- Route of the EO8 road, in blue

Route information
- Length: 214.4 km (133.2 mi)
- Existed: 9 July 1963–present
- History: Constructed late 1890s–1900s

Major junctions
- East end: Athens
- West end: Patras

Location
- Country: Greece
- Regions: Attica; Peloponnese; Western Greece;
- Primary destinations: Athens; Corinth; Kiato; Derveni; Aigio; Rio; Patras;

Highway system
- Highways in Greece; Motorways; National roads;
| ← EO7 |  | → EO8a |

= Greek National Road 8 =

Trunk road in Greece

Greek National Road 8 (Εθνική Οδός 8, abbreviated as EO8, common name: old Athens-Patras national road) is a single carriageway with at-grade intersections in the Attica, Peloponnese and West Greece regions. It connects Athens with the cities of Corinth and Patras. Since the 1960s it has been replaced for most of its length with the National Road 8A, a limited-access toll road that bypasses most towns, as the major route to the Peloponnese. The EO8a has since been upgraded to the A8 motorway.

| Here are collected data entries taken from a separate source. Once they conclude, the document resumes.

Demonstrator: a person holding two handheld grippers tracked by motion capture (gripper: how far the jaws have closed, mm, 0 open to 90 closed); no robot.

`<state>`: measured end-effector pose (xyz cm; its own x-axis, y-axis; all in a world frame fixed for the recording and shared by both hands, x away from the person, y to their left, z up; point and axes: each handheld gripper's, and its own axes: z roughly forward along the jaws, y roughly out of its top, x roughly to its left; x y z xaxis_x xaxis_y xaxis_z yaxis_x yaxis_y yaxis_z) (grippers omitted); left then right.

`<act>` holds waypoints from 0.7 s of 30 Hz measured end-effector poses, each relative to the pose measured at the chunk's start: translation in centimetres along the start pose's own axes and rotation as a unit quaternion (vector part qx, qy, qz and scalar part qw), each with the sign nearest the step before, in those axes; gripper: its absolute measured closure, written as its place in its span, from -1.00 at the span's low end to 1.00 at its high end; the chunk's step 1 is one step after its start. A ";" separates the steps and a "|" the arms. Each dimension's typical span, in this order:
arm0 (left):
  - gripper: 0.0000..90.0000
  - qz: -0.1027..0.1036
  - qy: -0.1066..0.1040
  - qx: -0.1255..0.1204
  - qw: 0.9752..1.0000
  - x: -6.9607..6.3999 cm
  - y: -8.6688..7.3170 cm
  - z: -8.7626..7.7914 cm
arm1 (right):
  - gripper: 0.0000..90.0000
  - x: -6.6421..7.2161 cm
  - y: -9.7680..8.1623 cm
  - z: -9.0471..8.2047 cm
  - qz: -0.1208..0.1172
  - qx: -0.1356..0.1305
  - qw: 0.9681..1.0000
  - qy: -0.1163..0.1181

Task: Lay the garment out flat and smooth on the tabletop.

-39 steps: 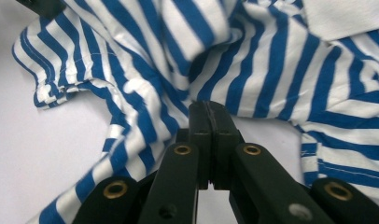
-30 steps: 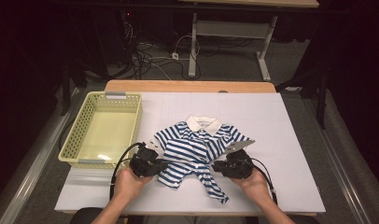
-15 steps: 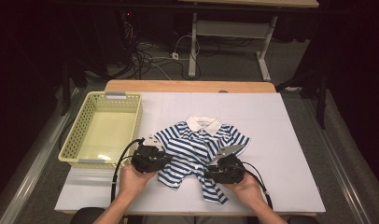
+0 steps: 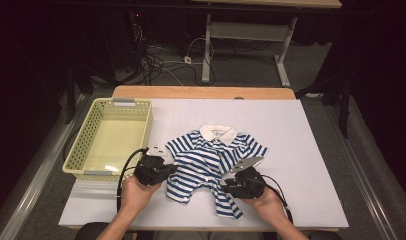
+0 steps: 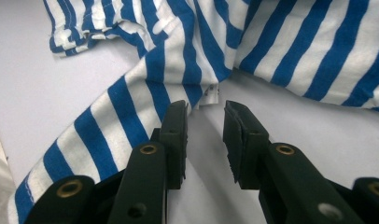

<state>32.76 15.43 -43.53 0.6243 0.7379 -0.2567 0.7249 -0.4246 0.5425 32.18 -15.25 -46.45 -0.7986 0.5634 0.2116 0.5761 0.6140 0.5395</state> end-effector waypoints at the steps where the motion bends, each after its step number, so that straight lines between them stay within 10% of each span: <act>1: 0.87 -0.002 0.000 -0.001 1.000 0.0 -0.1 -0.1 | 0.57 0.1 0.0 0.1 -0.001 0.000 1.000 0.000; 21: 0.78 -0.003 0.003 0.019 1.000 0.1 -0.5 0.8 | 0.54 0.2 1.5 1.9 0.001 -0.003 1.000 -0.006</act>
<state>32.70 15.23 -44.45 0.6178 0.7436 -0.2557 0.7398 -0.4394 0.5096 33.20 -13.14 -47.16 -0.7957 0.5706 0.2031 0.5763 0.6102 0.5437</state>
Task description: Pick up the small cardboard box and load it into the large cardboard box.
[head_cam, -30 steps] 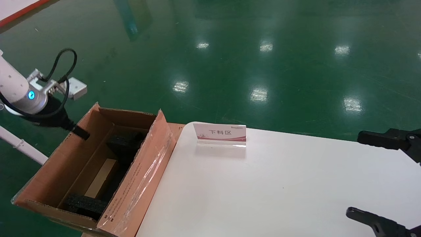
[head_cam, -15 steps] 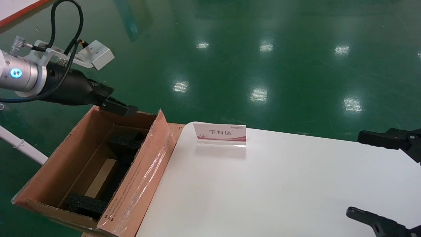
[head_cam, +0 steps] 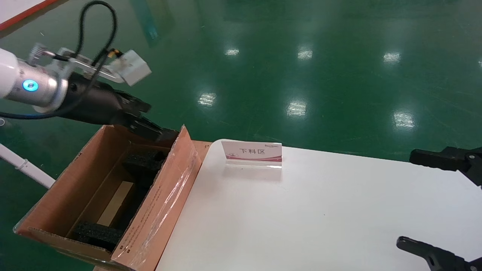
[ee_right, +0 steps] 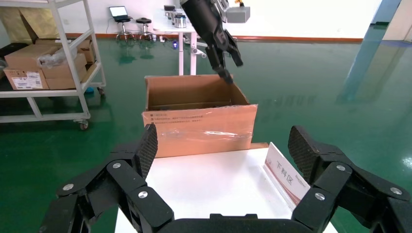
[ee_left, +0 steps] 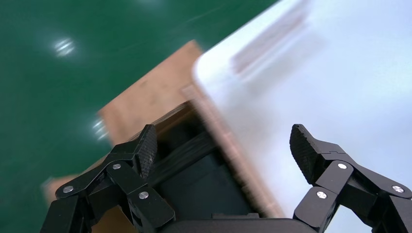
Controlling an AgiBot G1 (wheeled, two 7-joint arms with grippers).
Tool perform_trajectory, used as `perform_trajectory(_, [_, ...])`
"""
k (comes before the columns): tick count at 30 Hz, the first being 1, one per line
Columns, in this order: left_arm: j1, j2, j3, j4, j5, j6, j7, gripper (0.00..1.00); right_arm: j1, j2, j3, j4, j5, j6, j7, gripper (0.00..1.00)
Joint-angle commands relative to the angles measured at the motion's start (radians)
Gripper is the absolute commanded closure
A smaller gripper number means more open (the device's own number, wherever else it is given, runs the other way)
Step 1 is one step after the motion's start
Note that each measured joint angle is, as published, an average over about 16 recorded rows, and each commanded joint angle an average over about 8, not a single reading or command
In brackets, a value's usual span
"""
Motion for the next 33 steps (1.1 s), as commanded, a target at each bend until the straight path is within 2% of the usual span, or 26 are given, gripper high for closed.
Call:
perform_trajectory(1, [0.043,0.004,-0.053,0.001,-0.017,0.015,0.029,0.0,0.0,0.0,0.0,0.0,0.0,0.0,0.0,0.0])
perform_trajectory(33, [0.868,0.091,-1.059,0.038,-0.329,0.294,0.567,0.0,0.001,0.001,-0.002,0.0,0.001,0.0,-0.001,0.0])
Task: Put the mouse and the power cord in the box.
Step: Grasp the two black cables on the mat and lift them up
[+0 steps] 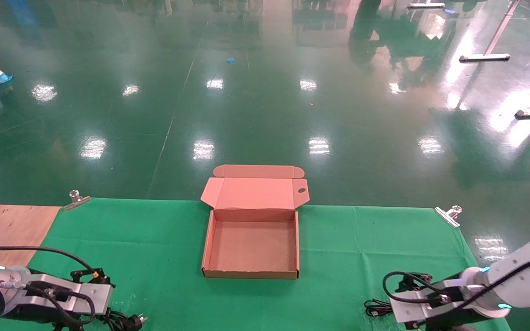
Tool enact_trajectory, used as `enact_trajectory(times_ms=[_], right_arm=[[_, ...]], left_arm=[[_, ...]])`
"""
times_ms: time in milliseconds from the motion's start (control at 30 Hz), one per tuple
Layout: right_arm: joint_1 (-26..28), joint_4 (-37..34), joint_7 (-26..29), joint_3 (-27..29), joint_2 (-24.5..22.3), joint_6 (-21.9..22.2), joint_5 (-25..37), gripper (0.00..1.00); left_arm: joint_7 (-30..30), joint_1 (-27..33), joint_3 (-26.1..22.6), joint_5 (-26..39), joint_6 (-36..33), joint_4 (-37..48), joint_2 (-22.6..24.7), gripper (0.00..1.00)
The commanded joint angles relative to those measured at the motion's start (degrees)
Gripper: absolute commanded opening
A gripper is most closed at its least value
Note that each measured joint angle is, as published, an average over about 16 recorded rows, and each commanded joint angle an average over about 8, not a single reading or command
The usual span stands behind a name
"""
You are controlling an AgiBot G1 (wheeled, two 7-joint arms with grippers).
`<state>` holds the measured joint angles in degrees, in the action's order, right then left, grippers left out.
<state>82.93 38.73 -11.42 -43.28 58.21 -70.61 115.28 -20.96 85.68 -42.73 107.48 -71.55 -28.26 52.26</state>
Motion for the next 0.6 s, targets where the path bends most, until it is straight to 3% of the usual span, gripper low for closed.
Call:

National Road 8 passes along the northern coast of the Saronic Gulf, through the Isthmus of Corinth and further, along the southern coast of the Gulf of Corinth, and ending in downtown Patras. It runs through five regional units: Central Athens, West Athens, West Attica, Corinthia and Achaea. Since the opening of National Road 8A it is mainly used for local traffic in the coastal towns.

==Original route==
Ministerial Decision G25871 of 9 July 1963 created the EO8 from part of the original alignment of the EO1 between Athens and Elefsina, and one half of the short-lived (1955–1963) EO51 from Elefsina to Patras: the original alignment of the EO8 ran between Athens in the east and Patras in the west, via Corinth, Kiato, Derveni, Aigio and Rio.

==Present route==
Today, the EO8 bypasses Megara, whereas the original alignment ran through the town. In Athens, the EO8 currently runs via Athinon Avenue instead of Iera Odos and Egaleo.

Additionally, the EO8a and the A8 (Athens–Patras) runs parallel to the EO8 from Patras to Eleusis, although it bypasses many villages and towns that the EO8 directly serve. The remaining sections of the EO8a (between Corinth and Rio) will be upgraded to be part of the A8, and the EO8 will become a non-motorway detour.

Apart from the EO8a and A8, the EO8 has connections with (from east to west) the EO1, EO56, A1, EO58, EO3, EO7, EO31, EO5, EO33 and EO9: the EO58, a short airport road to the Eleusis Airbase, also branches off from the EO8.